Foralumab

Monoclonal antibody
- Type: Whole antibody
- Source: Human
- Target: CD3 epsilon

Clinical data
- ATC code: none;

Identifiers
- CAS Number: 946415-64-1;
- ChemSpider: none;
- UNII: J43DL56H6M;

= Foralumab =

Monoclonal antibody

Foralumab (TZLS-401), being researched by Tiziana Life Sciences) is a fully human monoclonal antibody that binds to CD3 epsilon of the T cell receptor-CD3 complex. It is currently being studied in a randomized, double-blind placebo-controlled, multicenter dose-ranging study in a nasal formulation in patients with non-active secondary progressive multiple sclerosis (SPMS).

== Clinical research ==

=== Nasal administration ===

==== Phase 1 ====
Nasal foralumab was studied at the Brigham and Women's Hospital, at the Ann Romney Center. Twenty-seven (9 per group) healthy volunteers received either nasal foralumab (10ug, 50ug, or 250ug daily for 5 days) or they received nasal placebo. Nasal foralumab induced CD8+ Regulatory T cells and reduced CD4+ Suppressor T Cells. Foralumab induced LAP, TIGIT, and KLRG1 immune checkpoint molecules. The treatment was well tolerated by all subjects. The researchers concluded that the Immune effects of nasal foralumab were optimal at the 50ug dose.

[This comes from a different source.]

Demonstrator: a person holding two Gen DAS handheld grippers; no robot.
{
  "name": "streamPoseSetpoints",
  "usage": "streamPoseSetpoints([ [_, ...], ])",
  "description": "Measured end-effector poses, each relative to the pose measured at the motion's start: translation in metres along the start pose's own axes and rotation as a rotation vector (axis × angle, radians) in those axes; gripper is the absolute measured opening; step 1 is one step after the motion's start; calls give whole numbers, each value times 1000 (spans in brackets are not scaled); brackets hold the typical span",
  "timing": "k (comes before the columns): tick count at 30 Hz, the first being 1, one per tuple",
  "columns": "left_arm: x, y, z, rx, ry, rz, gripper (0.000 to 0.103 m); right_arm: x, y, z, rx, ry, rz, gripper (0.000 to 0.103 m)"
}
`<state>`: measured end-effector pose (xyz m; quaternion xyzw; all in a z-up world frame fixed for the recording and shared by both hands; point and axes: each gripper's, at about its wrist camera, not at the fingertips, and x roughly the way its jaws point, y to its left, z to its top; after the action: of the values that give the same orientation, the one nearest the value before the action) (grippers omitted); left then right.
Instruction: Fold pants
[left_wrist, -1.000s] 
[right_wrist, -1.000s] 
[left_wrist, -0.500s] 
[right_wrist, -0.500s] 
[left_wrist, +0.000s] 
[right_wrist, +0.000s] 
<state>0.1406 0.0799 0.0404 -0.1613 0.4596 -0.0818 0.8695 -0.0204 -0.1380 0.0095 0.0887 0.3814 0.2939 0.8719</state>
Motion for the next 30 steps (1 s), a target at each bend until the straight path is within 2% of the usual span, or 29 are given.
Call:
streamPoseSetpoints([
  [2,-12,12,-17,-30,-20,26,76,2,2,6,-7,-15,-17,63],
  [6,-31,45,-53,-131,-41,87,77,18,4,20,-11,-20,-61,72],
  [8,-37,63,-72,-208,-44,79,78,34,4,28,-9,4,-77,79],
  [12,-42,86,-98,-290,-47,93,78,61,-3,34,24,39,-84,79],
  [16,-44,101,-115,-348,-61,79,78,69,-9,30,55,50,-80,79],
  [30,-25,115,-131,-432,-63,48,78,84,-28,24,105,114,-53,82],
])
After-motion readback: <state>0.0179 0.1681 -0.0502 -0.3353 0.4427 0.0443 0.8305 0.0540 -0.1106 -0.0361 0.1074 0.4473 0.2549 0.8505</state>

==== Phase 2 - Non-active secondary progressive - Multiple sclerosis ====
Nasal foralumab is currently being studied in the United States in a randomized, double-blind placebo-controlled, multicenter dose-ranging study in a nasal formulation in patients with non-active secondary progressive multiple sclerosis (SPMS). The two primary outcome measures are 1) To determine the safety and tolerability of 50 μg/dose and 100 μg/dose of foralumab nasal compared to placebo and 2) To investigate the effect of foralumab relative to placebo on the change from baseline [[Radioactive tracer|[18F]PBR06]]-positron emission tomography (PET) scans for microglial activation, after 12 weeks (3) months of study treatment.

===== Phase 2 - Non-active secondary progressive - Alzheimer's disease =====
Dr. Howard Weiner announced that nasal foralumab has been cleared by the FDA to be studied in a 6 month phase 2 trial to assess safety, cognition and reduction in microglia PET imaging. In late 2024 the first subject began treatment under this program. PET scans demonstrate reduction in inflammation of the brain. It is not yet clear whether this will be associated with symptomatic improvement.

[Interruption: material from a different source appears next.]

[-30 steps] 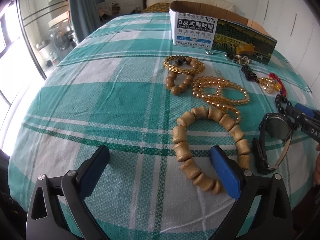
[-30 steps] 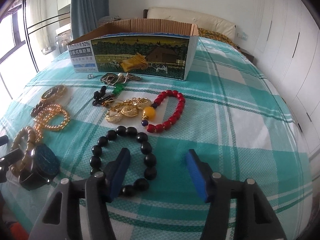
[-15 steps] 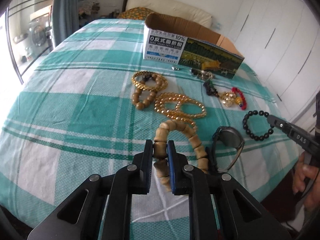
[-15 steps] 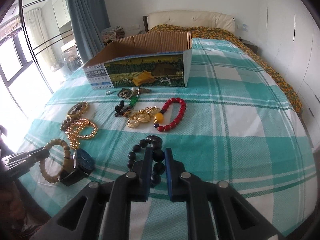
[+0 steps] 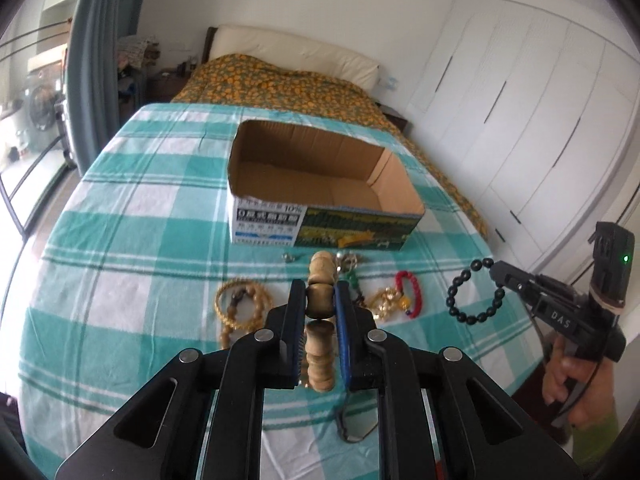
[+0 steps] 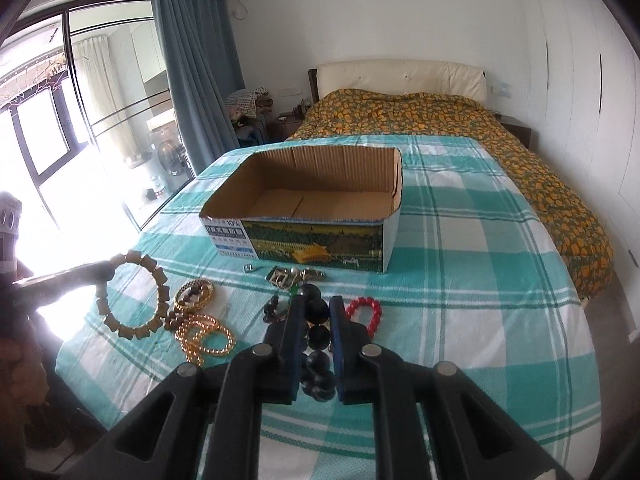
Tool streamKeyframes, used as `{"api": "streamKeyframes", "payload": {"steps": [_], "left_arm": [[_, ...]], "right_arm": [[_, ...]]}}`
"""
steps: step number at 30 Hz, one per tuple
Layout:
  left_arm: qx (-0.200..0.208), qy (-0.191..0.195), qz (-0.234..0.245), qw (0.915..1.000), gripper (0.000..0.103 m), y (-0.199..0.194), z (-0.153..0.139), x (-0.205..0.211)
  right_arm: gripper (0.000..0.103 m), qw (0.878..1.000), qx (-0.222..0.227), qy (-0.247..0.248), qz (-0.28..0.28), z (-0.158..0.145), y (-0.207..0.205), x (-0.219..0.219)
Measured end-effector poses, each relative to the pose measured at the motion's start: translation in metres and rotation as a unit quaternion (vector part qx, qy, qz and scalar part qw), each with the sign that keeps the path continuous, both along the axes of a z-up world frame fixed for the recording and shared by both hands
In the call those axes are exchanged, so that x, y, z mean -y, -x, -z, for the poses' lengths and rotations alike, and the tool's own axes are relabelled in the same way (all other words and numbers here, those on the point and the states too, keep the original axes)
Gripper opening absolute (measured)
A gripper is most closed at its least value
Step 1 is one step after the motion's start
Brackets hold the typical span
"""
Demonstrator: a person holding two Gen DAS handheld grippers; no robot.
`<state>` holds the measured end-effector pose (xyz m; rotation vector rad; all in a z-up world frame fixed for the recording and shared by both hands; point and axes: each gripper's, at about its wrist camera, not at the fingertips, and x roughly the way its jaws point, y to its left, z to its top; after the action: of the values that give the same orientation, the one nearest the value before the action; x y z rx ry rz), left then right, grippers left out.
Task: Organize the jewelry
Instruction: 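Carry both bracelets into the cardboard box and open both tools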
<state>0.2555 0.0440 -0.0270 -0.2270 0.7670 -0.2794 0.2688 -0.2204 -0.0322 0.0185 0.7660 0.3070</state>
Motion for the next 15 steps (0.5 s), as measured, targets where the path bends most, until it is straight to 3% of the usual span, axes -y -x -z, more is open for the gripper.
{"api": "streamKeyframes", "payload": {"steps": [7, 15], "left_arm": [[0.019, -0.005, 0.01, 0.9998, 0.013, -0.079, -0.032, 0.009], [-0.003, -0.032, 0.005, 0.9995, 0.013, -0.173, -0.014, 0.026]], "right_arm": [[0.012, 1.0, 0.024, -0.018, -0.001, -0.028, -0.061, -0.008], [0.012, 1.0, 0.008, -0.018, -0.015, -0.026, -0.155, -0.035]]}}
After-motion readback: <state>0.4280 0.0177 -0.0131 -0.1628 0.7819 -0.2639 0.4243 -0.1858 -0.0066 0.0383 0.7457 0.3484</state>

===== Phase 2 - COVID-19 =====
Nasal foralumab was studied in 39 patients with mild to moderate COVID-19. They were randomized into 1) Control {standard of care plus a placebo}, 2) 100 μg/dose of nasal foralumab and 3) 100 μg/dose of nasal foralumab plus dexamethasone. Both nasal foralumab alone and nasal foralumab combined with dexamethasone demonstrated more rapid clearance of lung infiltrates as measured by chest CT compared to the control group.

=== Intravenous administration ===

==== Phase 1 - Crohn's disease ====
Intravenous foralumab was studied in 39 patients with confirmed active Crohn's disease of at least 6 months duration. The patients were given intravenous infusion daily for 5 days. This limited study did not show efficacy.